Print version ISSN 0103-5053
J. Braz. Chem. Soc. vol.23 no.4 São Paulo Apr. 2012
IKey Laboratory of Ethnic Medicine Resource Chemistry (Yunnan University of Nationalities), State Ethnic Affairs Commission & Ministry of Education, Kunming 650031, P. R. China
IIKey Laboratory of Tobacco Chemistry of Yunnan Province, Yunnan Academy of Tobacco Science, Kunming 650106, P. R. China
Investigation of acetone extract of the leaves and stems of Daphne feddei afforded three new phenylpropanoids, feddeiketones A-C (1-3), together with nine known phenylpropanoids (4-11). Their chemical structures were elucidated on the basis of spectroscopic methods. Compounds 1-3 were tested for their anti-HIV-1 activities and cytotoxicities against cancer cells. The results showed that compounds 1-3 have modest cytotoxic and anti-HIV-1 activities.
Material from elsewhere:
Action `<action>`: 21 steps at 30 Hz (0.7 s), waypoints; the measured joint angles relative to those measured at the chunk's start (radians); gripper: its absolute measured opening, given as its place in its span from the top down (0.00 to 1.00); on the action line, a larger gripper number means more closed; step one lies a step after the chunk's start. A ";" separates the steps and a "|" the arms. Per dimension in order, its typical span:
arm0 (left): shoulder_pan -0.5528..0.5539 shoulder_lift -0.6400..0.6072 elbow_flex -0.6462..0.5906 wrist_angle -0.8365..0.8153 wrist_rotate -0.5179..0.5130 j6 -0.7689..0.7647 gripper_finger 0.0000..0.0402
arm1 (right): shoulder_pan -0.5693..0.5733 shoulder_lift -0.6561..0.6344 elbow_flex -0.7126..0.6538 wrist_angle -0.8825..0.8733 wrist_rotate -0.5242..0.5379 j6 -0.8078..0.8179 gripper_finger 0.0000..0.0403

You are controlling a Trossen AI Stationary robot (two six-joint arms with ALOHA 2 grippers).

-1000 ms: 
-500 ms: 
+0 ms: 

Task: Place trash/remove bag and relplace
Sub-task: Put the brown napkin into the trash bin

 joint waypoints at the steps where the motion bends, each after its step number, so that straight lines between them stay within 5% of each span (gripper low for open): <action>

Keywords: Daphne feddei, phenylpropanoids, feddeiketones A-C, anti-HIV-1 activity, cytotoxic activity
A investigação de extrato acetônico de folhas e caules de Daphne feddei forneceu três novos fenilpropanóides, fedeicetonas A-C (1-3), juntamente com nove fenilpropanóides conhecidos (4‑11). Suas estruturas foram elucidadas com base em métodos espectroscópicos. Os compostos 1-3 foram testados com relação as suas atividades anti-HIV-1 e citotoxidades frente a células cancerígenas. Os resultados mostraram que as atividades citotóxicas e anti-HIV-1 dos compostos 1-3 são modestas.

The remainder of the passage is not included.